*** Records to process

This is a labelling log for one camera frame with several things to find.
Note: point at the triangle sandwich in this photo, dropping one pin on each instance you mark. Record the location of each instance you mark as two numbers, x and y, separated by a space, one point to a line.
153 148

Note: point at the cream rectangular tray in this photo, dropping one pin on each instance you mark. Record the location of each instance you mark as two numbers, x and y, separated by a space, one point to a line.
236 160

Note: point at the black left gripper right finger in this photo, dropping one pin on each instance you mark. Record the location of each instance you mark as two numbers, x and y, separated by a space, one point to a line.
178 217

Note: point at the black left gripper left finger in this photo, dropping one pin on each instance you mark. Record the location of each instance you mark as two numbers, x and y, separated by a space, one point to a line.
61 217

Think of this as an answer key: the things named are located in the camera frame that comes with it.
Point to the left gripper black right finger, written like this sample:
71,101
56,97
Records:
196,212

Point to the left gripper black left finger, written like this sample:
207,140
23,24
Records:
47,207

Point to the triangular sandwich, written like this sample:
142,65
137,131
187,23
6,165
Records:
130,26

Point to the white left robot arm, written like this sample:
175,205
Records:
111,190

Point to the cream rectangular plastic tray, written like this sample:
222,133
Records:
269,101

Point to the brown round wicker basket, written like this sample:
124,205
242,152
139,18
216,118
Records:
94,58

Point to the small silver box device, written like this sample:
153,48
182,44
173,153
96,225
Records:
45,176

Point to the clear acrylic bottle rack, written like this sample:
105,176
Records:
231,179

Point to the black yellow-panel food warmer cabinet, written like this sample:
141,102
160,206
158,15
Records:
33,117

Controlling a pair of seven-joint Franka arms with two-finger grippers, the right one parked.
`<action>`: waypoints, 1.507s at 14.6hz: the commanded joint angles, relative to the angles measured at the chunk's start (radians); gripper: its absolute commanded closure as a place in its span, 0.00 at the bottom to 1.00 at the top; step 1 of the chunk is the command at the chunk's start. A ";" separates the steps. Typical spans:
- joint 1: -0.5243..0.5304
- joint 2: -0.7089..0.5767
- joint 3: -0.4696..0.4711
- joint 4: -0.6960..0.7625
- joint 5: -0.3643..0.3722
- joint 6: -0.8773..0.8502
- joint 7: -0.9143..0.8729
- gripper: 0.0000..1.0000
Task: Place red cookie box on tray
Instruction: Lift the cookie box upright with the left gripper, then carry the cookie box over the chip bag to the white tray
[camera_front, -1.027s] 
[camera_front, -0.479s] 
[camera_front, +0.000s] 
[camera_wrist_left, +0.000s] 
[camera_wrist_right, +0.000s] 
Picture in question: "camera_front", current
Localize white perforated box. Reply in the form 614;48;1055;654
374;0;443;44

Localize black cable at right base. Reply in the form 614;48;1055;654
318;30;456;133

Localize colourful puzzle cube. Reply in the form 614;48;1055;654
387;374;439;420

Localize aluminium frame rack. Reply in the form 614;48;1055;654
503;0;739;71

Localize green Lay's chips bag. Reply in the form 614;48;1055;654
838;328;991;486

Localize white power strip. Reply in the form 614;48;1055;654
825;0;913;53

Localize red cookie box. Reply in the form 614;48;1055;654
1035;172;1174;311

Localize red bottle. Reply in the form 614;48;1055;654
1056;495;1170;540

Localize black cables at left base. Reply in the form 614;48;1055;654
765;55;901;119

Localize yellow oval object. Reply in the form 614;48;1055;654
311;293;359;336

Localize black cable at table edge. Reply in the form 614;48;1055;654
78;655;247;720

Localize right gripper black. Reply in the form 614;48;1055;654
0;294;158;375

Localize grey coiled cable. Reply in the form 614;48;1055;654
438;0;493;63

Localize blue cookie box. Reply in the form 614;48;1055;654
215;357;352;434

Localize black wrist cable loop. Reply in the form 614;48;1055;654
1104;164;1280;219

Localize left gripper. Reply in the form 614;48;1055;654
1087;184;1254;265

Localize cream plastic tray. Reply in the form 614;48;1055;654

******

What is expected: Reproduce every line of the data without changing a word.

Worked solution:
This is a labelling log for one camera frame with several things to find.
Note: point at the triangle sandwich in this photo, dropping one pin on each instance you mark. Record the location of each instance you mark as two numbers, x and y, separated by a space, one point to a line.
153 148

Note: point at the cream rectangular tray in this photo, dropping one pin on each instance you mark. Record the location of each instance you mark as two numbers, x and y, separated by a space, one point to a line.
236 160

Note: point at the black left gripper right finger in this photo, dropping one pin on each instance you mark. Record the location of each instance you mark as two numbers, x and y, separated by a space, one point to a line.
178 217

Note: point at the black left gripper left finger in this photo, dropping one pin on each instance you mark. Record the location of each instance you mark as two numbers, x and y, separated by a space, one point to a line.
61 217

Think of this as an answer key: the things named are located in the camera frame that comes with it.
Point to the left gripper black right finger, written like this sample:
71,101
56,97
Records:
196,212

Point to the left gripper black left finger, written like this sample:
207,140
23,24
Records:
47,207

Point to the triangular sandwich, written like this sample:
142,65
137,131
187,23
6,165
Records:
130,26

Point to the white left robot arm, written like this sample:
175,205
Records:
111,190

Point to the cream rectangular plastic tray, written like this sample:
222,133
Records:
269,101

Point to the brown round wicker basket, written like this sample:
124,205
242,152
139,18
216,118
Records:
94,58

Point to the small silver box device, written like this sample:
153,48
182,44
173,153
96,225
Records:
45,176

Point to the clear acrylic bottle rack, written like this sample:
105,176
Records:
231,179

Point to the black yellow-panel food warmer cabinet, written like this sample:
141,102
160,206
158,15
Records:
33,117

Controlling a pair of seven-joint Franka arms with two-finger grippers, the right one parked.
`<action>`: waypoints, 1.507s at 14.6hz: the commanded joint angles, relative to the angles measured at the chunk's start (radians); gripper: its absolute commanded closure as a place in its span, 0.00 at the bottom to 1.00 at the top; step 1 of the chunk is the command at the chunk's start. A ";" separates the steps. Typical spans:
- joint 1: -0.5243..0.5304
- joint 2: -0.7089..0.5767
- joint 3: -0.4696..0.4711
- joint 4: -0.6960..0.7625
- joint 5: -0.3643..0.3722
- joint 6: -0.8773..0.8502
- joint 7: -0.9143..0.8729
- gripper: 0.0000..1.0000
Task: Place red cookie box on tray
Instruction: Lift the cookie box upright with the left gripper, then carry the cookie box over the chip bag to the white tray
[camera_front, -1.027s] 
[camera_front, -0.479s] 
[camera_front, +0.000s] 
[camera_wrist_left, +0.000s] 
[camera_wrist_right, +0.000s] 
Picture in question: "camera_front", current
Localize white perforated box. Reply in the form 614;48;1055;654
374;0;443;44

Localize black cable at right base. Reply in the form 614;48;1055;654
318;30;456;133

Localize colourful puzzle cube. Reply in the form 614;48;1055;654
387;374;439;420

Localize aluminium frame rack. Reply in the form 614;48;1055;654
503;0;739;71

Localize green Lay's chips bag. Reply in the form 614;48;1055;654
838;328;991;486

Localize white power strip. Reply in the form 614;48;1055;654
825;0;913;53

Localize red cookie box. Reply in the form 614;48;1055;654
1035;172;1174;311

Localize red bottle. Reply in the form 614;48;1055;654
1056;495;1170;540

Localize black cables at left base. Reply in the form 614;48;1055;654
765;55;901;119

Localize yellow oval object. Reply in the form 614;48;1055;654
311;293;359;336

Localize black cable at table edge. Reply in the form 614;48;1055;654
78;655;247;720

Localize right gripper black. Reply in the form 614;48;1055;654
0;294;158;375

Localize grey coiled cable. Reply in the form 614;48;1055;654
438;0;493;63

Localize blue cookie box. Reply in the form 614;48;1055;654
215;357;352;434

Localize black wrist cable loop. Reply in the form 614;48;1055;654
1104;164;1280;219

Localize left gripper. Reply in the form 614;48;1055;654
1087;184;1254;265

Localize cream plastic tray. Reply in the form 614;48;1055;654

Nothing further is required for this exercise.